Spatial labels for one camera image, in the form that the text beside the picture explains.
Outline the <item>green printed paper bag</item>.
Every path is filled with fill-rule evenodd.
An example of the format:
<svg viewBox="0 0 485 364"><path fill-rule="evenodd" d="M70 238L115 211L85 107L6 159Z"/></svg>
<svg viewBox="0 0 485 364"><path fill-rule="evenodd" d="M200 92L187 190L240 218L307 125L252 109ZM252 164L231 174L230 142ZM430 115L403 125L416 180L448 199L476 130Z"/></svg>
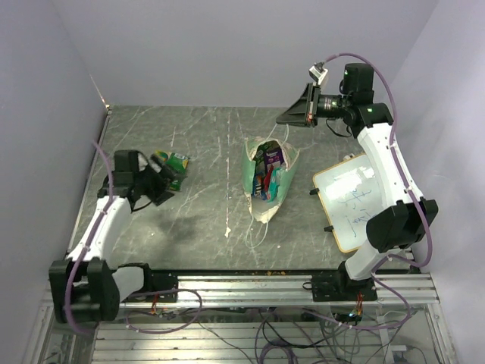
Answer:
<svg viewBox="0 0 485 364"><path fill-rule="evenodd" d="M251 222L264 226L264 233L256 243L252 229L247 228L245 245L255 249L265 240L271 219L283 204L299 166L300 151L288 143L289 130L279 140L266 137L247 138L242 154L242 188Z"/></svg>

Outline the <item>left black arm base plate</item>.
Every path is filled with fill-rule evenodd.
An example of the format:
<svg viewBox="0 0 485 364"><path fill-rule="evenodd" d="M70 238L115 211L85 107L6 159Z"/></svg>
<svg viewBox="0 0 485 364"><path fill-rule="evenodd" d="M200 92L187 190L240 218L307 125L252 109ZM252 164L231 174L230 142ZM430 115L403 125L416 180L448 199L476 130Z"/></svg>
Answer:
<svg viewBox="0 0 485 364"><path fill-rule="evenodd" d="M158 302L160 303L175 303L177 301L177 293L169 290L178 288L178 277L172 273L155 272L152 274L152 290L164 291L158 295Z"/></svg>

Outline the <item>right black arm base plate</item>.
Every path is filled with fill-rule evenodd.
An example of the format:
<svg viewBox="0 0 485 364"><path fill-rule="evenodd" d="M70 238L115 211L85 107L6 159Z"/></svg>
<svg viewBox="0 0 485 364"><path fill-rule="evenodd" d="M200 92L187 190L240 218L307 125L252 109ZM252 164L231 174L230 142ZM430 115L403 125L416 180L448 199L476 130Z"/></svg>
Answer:
<svg viewBox="0 0 485 364"><path fill-rule="evenodd" d="M315 302L357 301L358 298L365 302L377 300L374 282L370 278L354 281L345 271L320 271L304 282L302 288L311 292Z"/></svg>

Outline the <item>green snack packet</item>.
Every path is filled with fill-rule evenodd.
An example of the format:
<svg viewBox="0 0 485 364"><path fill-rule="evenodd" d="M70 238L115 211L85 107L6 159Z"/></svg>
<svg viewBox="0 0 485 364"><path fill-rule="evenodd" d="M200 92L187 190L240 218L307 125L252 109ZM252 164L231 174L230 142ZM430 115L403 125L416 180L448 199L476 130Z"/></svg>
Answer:
<svg viewBox="0 0 485 364"><path fill-rule="evenodd" d="M155 156L169 166L178 176L178 178L171 183L170 189L179 192L182 182L186 177L190 157L177 152L165 152L163 150L156 150Z"/></svg>

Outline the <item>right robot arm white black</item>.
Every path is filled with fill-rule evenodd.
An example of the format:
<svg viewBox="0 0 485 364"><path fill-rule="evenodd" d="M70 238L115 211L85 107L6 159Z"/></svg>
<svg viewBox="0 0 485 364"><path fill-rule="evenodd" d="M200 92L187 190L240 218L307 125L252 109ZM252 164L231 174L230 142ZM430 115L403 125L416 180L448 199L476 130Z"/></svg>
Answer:
<svg viewBox="0 0 485 364"><path fill-rule="evenodd" d="M414 243L430 240L430 225L439 208L435 200L424 197L409 173L396 139L396 116L386 104L374 101L374 78L380 72L368 63L346 64L336 95L323 93L324 63L314 64L309 74L313 81L277 123L316 127L320 119L342 120L369 159L382 203L382 209L367 220L356 253L337 269L312 278L311 290L320 302L375 300L376 270L390 259L401 259L401 251Z"/></svg>

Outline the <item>blue snack packet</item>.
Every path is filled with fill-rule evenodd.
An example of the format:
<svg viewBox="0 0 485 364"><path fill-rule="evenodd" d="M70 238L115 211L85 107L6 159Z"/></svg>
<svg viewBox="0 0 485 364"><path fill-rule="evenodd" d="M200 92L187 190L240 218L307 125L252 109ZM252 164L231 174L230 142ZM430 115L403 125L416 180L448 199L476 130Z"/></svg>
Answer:
<svg viewBox="0 0 485 364"><path fill-rule="evenodd" d="M252 180L252 197L268 201L270 194L268 193L268 183L270 175L259 173L255 174Z"/></svg>

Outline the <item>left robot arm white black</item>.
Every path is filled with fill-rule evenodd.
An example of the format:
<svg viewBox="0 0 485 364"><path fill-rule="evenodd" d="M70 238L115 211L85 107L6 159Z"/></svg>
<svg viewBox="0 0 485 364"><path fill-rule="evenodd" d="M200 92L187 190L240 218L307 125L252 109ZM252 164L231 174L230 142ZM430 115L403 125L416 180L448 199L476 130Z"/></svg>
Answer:
<svg viewBox="0 0 485 364"><path fill-rule="evenodd" d="M186 177L189 159L157 151L150 156L135 149L117 150L113 170L97 192L95 212L79 243L65 259L54 261L49 283L58 322L111 321L130 296L146 301L154 293L152 270L145 262L110 269L109 259L137 202L145 197L159 206L175 196Z"/></svg>

────

Could the material above be given again in full and exactly, with its pictures left out?

Spatial labels for one camera image, in the form that the text beside the picture explains.
Outline the <item>green printed paper bag</item>.
Every path is filled with fill-rule evenodd.
An example of the format:
<svg viewBox="0 0 485 364"><path fill-rule="evenodd" d="M70 238L115 211L85 107L6 159Z"/></svg>
<svg viewBox="0 0 485 364"><path fill-rule="evenodd" d="M200 92L187 190L240 218L307 125L252 109ZM252 164L231 174L230 142ZM430 115L403 125L416 180L448 199L476 130Z"/></svg>
Answer:
<svg viewBox="0 0 485 364"><path fill-rule="evenodd" d="M251 222L264 226L264 233L256 243L252 229L247 228L245 245L255 249L265 240L271 219L283 204L299 166L300 151L288 143L289 130L279 140L266 137L247 138L242 154L242 188Z"/></svg>

Outline the <item>left black arm base plate</item>.
Every path is filled with fill-rule evenodd.
An example of the format:
<svg viewBox="0 0 485 364"><path fill-rule="evenodd" d="M70 238L115 211L85 107L6 159Z"/></svg>
<svg viewBox="0 0 485 364"><path fill-rule="evenodd" d="M200 92L187 190L240 218L307 125L252 109ZM252 164L231 174L230 142ZM430 115L403 125L416 180L448 199L476 130Z"/></svg>
Answer:
<svg viewBox="0 0 485 364"><path fill-rule="evenodd" d="M158 302L160 303L175 303L177 301L177 293L169 290L178 288L178 277L172 273L155 272L152 274L152 290L164 291L158 295Z"/></svg>

Outline the <item>right black arm base plate</item>.
Every path is filled with fill-rule evenodd.
An example of the format:
<svg viewBox="0 0 485 364"><path fill-rule="evenodd" d="M70 238L115 211L85 107L6 159Z"/></svg>
<svg viewBox="0 0 485 364"><path fill-rule="evenodd" d="M200 92L187 190L240 218L307 125L252 109ZM252 164L231 174L230 142ZM430 115L403 125L416 180L448 199L476 130Z"/></svg>
Answer:
<svg viewBox="0 0 485 364"><path fill-rule="evenodd" d="M315 302L357 301L358 298L365 302L377 300L374 282L370 278L354 281L345 271L320 271L304 282L302 288L311 292Z"/></svg>

Outline the <item>green snack packet</item>.
Every path is filled with fill-rule evenodd.
An example of the format:
<svg viewBox="0 0 485 364"><path fill-rule="evenodd" d="M70 238L115 211L85 107L6 159Z"/></svg>
<svg viewBox="0 0 485 364"><path fill-rule="evenodd" d="M200 92L187 190L240 218L307 125L252 109ZM252 164L231 174L230 142ZM430 115L403 125L416 180L448 199L476 130Z"/></svg>
Answer:
<svg viewBox="0 0 485 364"><path fill-rule="evenodd" d="M155 156L169 166L178 176L178 178L171 183L170 189L179 192L182 182L186 177L190 157L177 152L165 152L163 150L156 150Z"/></svg>

Outline the <item>right robot arm white black</item>.
Every path is filled with fill-rule evenodd.
An example of the format:
<svg viewBox="0 0 485 364"><path fill-rule="evenodd" d="M70 238L115 211L85 107L6 159Z"/></svg>
<svg viewBox="0 0 485 364"><path fill-rule="evenodd" d="M200 92L187 190L240 218L307 125L252 109ZM252 164L231 174L230 142ZM430 115L403 125L416 180L448 199L476 130Z"/></svg>
Answer:
<svg viewBox="0 0 485 364"><path fill-rule="evenodd" d="M414 243L430 240L430 225L439 208L435 200L424 197L409 173L396 139L396 116L386 104L374 101L374 78L380 72L368 63L346 64L336 95L323 93L324 63L314 64L309 74L313 81L277 123L316 127L320 119L342 120L369 159L382 203L382 209L367 220L356 253L337 269L312 278L311 290L320 302L375 300L376 270L390 259L401 259L401 251Z"/></svg>

Outline the <item>blue snack packet</item>.
Every path is filled with fill-rule evenodd.
An example of the format:
<svg viewBox="0 0 485 364"><path fill-rule="evenodd" d="M70 238L115 211L85 107L6 159Z"/></svg>
<svg viewBox="0 0 485 364"><path fill-rule="evenodd" d="M200 92L187 190L240 218L307 125L252 109ZM252 164L231 174L230 142ZM430 115L403 125L416 180L448 199L476 130Z"/></svg>
Answer:
<svg viewBox="0 0 485 364"><path fill-rule="evenodd" d="M252 180L252 197L268 201L270 194L268 193L268 183L270 175L259 173L255 174Z"/></svg>

Outline the <item>left robot arm white black</item>.
Every path is filled with fill-rule evenodd.
An example of the format:
<svg viewBox="0 0 485 364"><path fill-rule="evenodd" d="M70 238L115 211L85 107L6 159Z"/></svg>
<svg viewBox="0 0 485 364"><path fill-rule="evenodd" d="M200 92L187 190L240 218L307 125L252 109ZM252 164L231 174L230 142ZM430 115L403 125L416 180L448 199L476 130Z"/></svg>
Answer:
<svg viewBox="0 0 485 364"><path fill-rule="evenodd" d="M186 177L189 159L157 151L150 156L135 149L117 150L113 170L97 192L95 212L79 243L65 259L54 261L49 283L58 322L111 321L130 296L146 301L154 293L152 270L145 262L110 269L109 259L137 202L145 197L159 206L175 196Z"/></svg>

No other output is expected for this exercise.